[Data — start]

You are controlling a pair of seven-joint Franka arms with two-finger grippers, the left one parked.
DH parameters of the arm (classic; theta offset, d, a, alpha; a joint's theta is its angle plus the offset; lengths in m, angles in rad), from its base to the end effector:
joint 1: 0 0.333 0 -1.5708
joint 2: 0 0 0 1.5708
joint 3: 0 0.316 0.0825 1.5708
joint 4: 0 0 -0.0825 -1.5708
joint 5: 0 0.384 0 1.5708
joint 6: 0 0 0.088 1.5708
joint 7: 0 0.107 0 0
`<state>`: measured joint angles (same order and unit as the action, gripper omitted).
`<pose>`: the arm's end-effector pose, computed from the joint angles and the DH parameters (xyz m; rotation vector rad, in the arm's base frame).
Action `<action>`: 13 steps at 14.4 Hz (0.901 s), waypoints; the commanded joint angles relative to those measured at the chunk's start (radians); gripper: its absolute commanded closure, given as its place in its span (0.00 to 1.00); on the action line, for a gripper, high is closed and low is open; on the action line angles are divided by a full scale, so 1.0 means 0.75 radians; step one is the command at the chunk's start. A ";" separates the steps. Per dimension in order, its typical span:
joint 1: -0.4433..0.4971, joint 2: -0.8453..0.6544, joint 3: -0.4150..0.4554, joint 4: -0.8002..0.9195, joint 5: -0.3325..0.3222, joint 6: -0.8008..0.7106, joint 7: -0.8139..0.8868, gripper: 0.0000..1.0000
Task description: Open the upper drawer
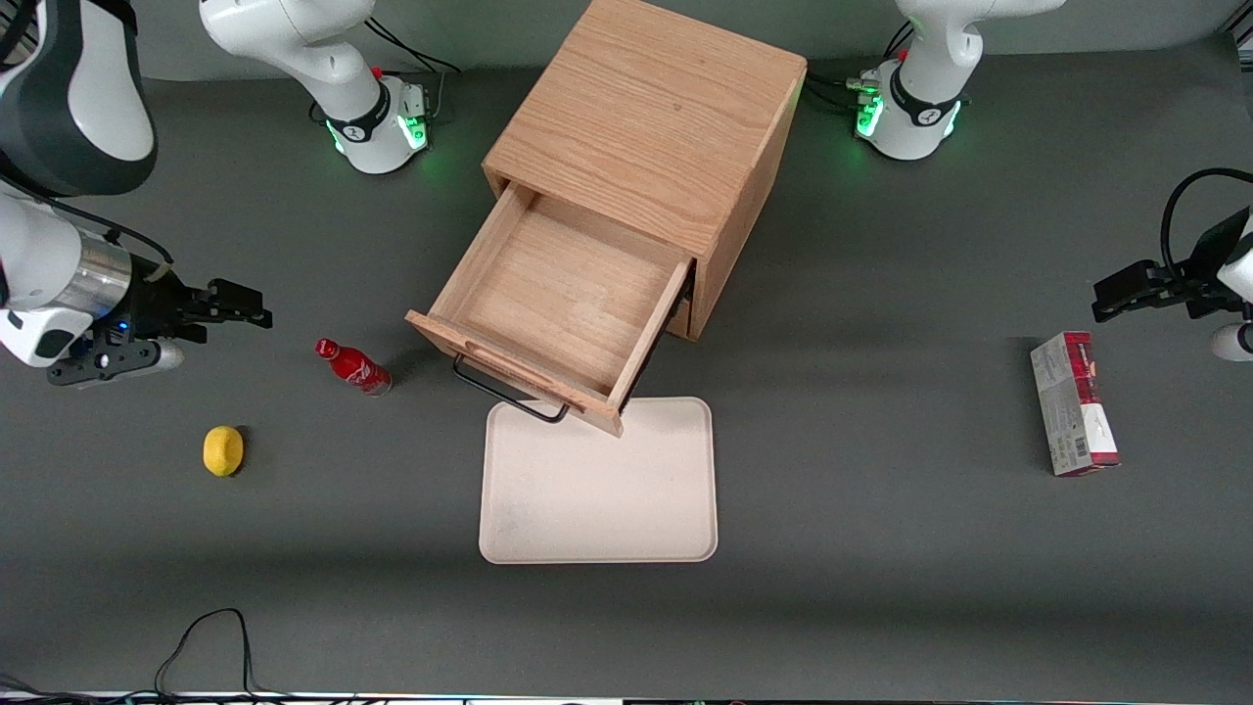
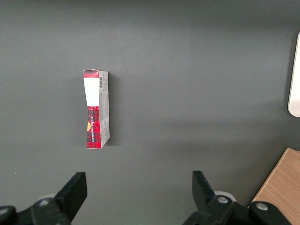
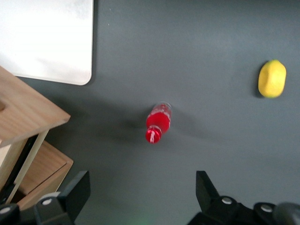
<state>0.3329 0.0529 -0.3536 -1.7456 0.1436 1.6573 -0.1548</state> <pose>0.5637 0.0062 0.5221 -2.9958 -0.1664 0.1897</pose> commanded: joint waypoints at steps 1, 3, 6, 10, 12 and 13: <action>0.014 -0.019 -0.044 0.092 -0.034 -0.123 0.039 0.00; 0.018 -0.050 -0.030 0.090 -0.117 -0.126 0.069 0.00; -0.193 -0.127 0.222 0.021 -0.134 -0.109 0.106 0.00; -0.329 -0.246 0.357 -0.145 -0.134 -0.005 0.072 0.00; -0.362 -0.232 0.404 -0.133 -0.134 -0.003 0.010 0.00; -0.394 -0.228 0.444 -0.127 -0.136 -0.005 0.008 0.00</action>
<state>0.0842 -0.0941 -0.0781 -1.8119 0.0654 1.6308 -0.1217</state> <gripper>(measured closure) 0.000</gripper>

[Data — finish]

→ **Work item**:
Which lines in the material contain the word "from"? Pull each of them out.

→ **Written answer**:
DH parameters of the arm (classic; theta offset, d, a, alpha; a joint's theta is its angle plus the offset; lengths in m, angles in rad), from its base to the end effector:
`<pose>`: the arm's end-effector pose, computed from the joint angles and the DH parameters (xyz m; rotation vector rad, in the arm's base frame).

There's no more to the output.